How to Make- Creamy Butternut Squash Soup

Creamy Butternut Squash Soup stands as a testament to comfort and health, showcasing the natural sweetness and velvety texture of this vibrant winter squash. This beloved soup, revered for its rich, creamy consistency and soul-warming essence, embodies both indulgence and nourishment.

Butternut squash, the star ingredient, packs a nutritional punch. It’s a powerhouse of vitamins, particularly high in vitamin A and vitamin C, which support vision, immune health, and skin rejuvenation. Additionally, its fiber content aids in digestion and promotes a feeling of fullness, making it an excellent addition to a balanced diet.

This soup’s preparation is a simple symphony of diced squash, softened in a pot with aromatics like onions, garlic, carrots, and celery, then simmered in a flavorful broth until tender. The addition of aromatic spices like thyme and nutmeg infuses the soup with layers of warmth and depth.

Its creaminess, achieved by blending the cooked vegetables to a smooth consistency and complemented by a touch of heavy cream or coconut cream, offers a luxurious mouthfeel without compromising on health. Moreover, it can cater to various dietary preferences, easily adapting to vegan options.

Beyond its delectable taste, this Butternut Squash Soup serves as a bowl of wellness, delivering essential nutrients while inviting a sense of coziness and satisfaction. It’s a heartwarming reminder that wholesome food can be both nourishing and indulgent, making it a cherished addition to any table, especially during cooler seasons.
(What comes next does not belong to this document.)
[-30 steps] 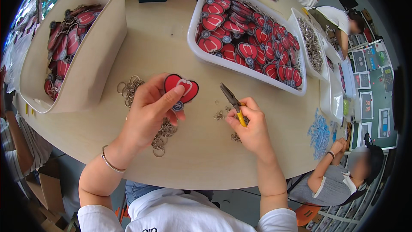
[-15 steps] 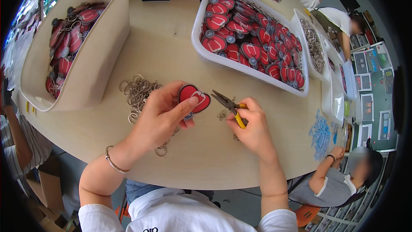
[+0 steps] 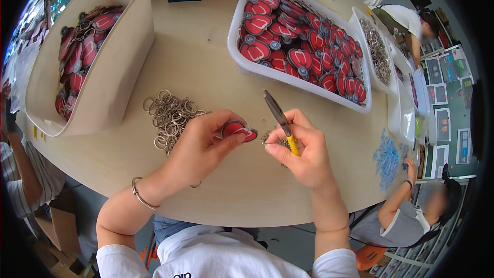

Why You Should Eat Creamy Butternut Squash Soup:

  1. Rich in Nutrients: Butternut squash is a good source of vitamins A and C, potassium, and fiber. These nutrients play crucial roles in supporting immune function, maintaining healthy skin, and promoting digestion.
  2. Low in Calories: This soup is relatively low in calories, making it a healthy option for those looking to manage their weight.
  3. Antioxidant Properties: The combination of butternut squash, carrots, and spices like cinnamon and nutmeg provides a wealth of antioxidants that help combat oxidative stress in the body.
  4. Heart Health: The potassium content in butternut squash contributes to heart health by helping regulate blood pressure.
  5. Immune System Support: The vitamins and minerals present in the soup, particularly vitamin A, are essential for a robust immune system, helping the body fight off infections.
  6. Digestive Health: The fiber content from the vegetables supports a healthy digestive system and can aid in maintaining regular bowel movements.
  7. Satisfying and Comforting: The creamy texture and warm, savory flavors of butternut squash soup can be satisfying and comforting, making it a great option for cold days or when you’re in need of a nourishing meal.

By incorporating Creamy Butternut Squash Soup into your diet, you not only enjoy a delicious dish but also boost your overall nutritional intake, promoting a healthier and well-balanced lifestyle.

Creamy Butternut Squash Soup

Recipe by Kolita SinghCourse: MainCuisine: American
Servings

4

servings
Prep time

15

minutes
Cooking time

40

minutes
Calories

200

kcal

Ingredients

  • 1 medium-sized butternut squash, peeled, seeded, and diced
    1 tablespoon olive oil
    1 onion, chopped
    2 cloves garlic, minced

  • 1 carrot, peeled and chopped
    1 celery stalk, chopped
    4 cups vegetable or chicken broth
    1 teaspoon dried thyme

  • 1/2 teaspoon ground nutmeg
    Salt and pepper to taste

  • 1/2 cup heavy cream (or coconut cream )
    Toasted pumpkin seeds or chopped fresh parsley for garnish (optional)

Directions

  • Heat olive oil in a large pot over medium heat. Add the chopped onion and cook until translucent, about 3-4 minutes. Stir in the minced garlic and cook for an additional minute.
    Add the diced butternut squash, carrot, and celery to the pot. Sauté for 5-7 minutes, allowing the vegetables to slightly soften.
  • Pour in the vegetable or chicken broth, dried thyme, ground nutmeg, salt, and pepper. Bring the mixture to a boil, then reduce the heat to low, cover, and simmer for 20-25 minutes or until the vegetables are tender.
    Use an immersion blender or transfer the soup to a blender (in batches if needed) and blend until smooth.
  • Return the blended soup to the pot if using a blender. Stir in the heavy cream or coconut cream, and simmer for an additional 5 minutes.
  • Adjust the seasoning if necessary and serve the creamy Butternut Squash Soup hot, garnished with toasted pumpkin seeds or chopped fresh parsley if desired.

Notes

  • For added flavor, consider roasting the diced squash in the oven before adding it to the soup.
    This soup cold storage well, making it a great option for meal prepping. Just thaw and reheat gently on the stove when ready to enjoy.